Dommet and Otway were already there, and there was a light in the eyes of all the others present, which lifted his mood. He turned to Dommet and gave the order to weigh. Flags streamed up to the masthead, fluttering on the stiff breeze carrying the order. As soon as they were in place the signal gun banged out its message that all should look. It was superfluous: it was clear from the speed with which sails appeared and the ships were hauled over their anchors that every sailor had been at his station in readiness for this moment. And much as Sir Hyde Parker had his doubts as to the outcome of this adventure he could not but be uplifted by the sight of so many noble ships making sail. There was a catch in his voice as he issued the next order, ‘To all captains, Dommet, form line of battle.’
Nelson stood easily on the quarterdeck of HMS Elephant with a proud Midshipman Frears, appointed the Admiral’s special messenger. In front of them stood Tom Foley and his officers, the former silent while his lieutenants got the ship under way.
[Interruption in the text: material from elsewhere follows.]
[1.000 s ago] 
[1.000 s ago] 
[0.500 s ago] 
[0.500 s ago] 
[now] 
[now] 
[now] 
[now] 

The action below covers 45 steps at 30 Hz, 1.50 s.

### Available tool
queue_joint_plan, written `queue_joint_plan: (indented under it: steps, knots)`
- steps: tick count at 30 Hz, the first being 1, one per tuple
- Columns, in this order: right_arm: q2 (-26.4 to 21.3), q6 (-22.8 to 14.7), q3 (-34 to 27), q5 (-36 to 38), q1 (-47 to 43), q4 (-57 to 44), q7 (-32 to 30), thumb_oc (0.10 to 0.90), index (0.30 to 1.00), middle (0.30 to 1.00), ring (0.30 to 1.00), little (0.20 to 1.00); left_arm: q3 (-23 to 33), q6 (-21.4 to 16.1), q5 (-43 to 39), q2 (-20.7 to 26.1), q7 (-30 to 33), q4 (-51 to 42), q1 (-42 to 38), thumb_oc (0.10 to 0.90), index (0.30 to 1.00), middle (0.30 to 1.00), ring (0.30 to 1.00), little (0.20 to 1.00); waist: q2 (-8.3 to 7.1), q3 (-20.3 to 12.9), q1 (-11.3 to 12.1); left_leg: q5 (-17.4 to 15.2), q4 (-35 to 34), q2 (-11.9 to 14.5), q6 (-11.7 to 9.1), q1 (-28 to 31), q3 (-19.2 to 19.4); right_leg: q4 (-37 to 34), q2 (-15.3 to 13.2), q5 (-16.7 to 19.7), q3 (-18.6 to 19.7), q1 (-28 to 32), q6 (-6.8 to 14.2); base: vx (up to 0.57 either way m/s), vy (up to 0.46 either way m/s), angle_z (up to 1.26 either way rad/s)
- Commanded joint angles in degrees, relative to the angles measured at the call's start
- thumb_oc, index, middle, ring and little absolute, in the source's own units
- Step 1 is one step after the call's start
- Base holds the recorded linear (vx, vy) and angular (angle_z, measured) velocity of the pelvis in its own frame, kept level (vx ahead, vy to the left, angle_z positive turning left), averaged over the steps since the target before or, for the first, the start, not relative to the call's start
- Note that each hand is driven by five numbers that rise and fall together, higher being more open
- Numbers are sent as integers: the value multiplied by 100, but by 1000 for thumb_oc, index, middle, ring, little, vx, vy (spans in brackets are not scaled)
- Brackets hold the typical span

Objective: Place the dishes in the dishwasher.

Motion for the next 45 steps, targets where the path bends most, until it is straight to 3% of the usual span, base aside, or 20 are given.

There would be much backing and filling as ships got into their order of sailing and no doubt the odd yell through a speaking trumpet for some bugger or other to sheer off and damned quick, but it was impressive nonetheless.
Monarch was already under way, with Edgar, and the bomb ketches heading for the gap between Kullen on the Swedish shore and Gilleleje on the Danish, both ships with leadsmen already in the bows reeling off the depth of water under the keels. Ahead of Captain Mosse, clear in the late afternoon light, the channel narrowed all the way to that vital gap between Helsingborg and Cronberg.
‘Mark this moment Mr Frears,’ said Nelson, ‘for it will live with you for the rest of your life. No matter what you do nothing will ever outweigh the first time you go into battle.’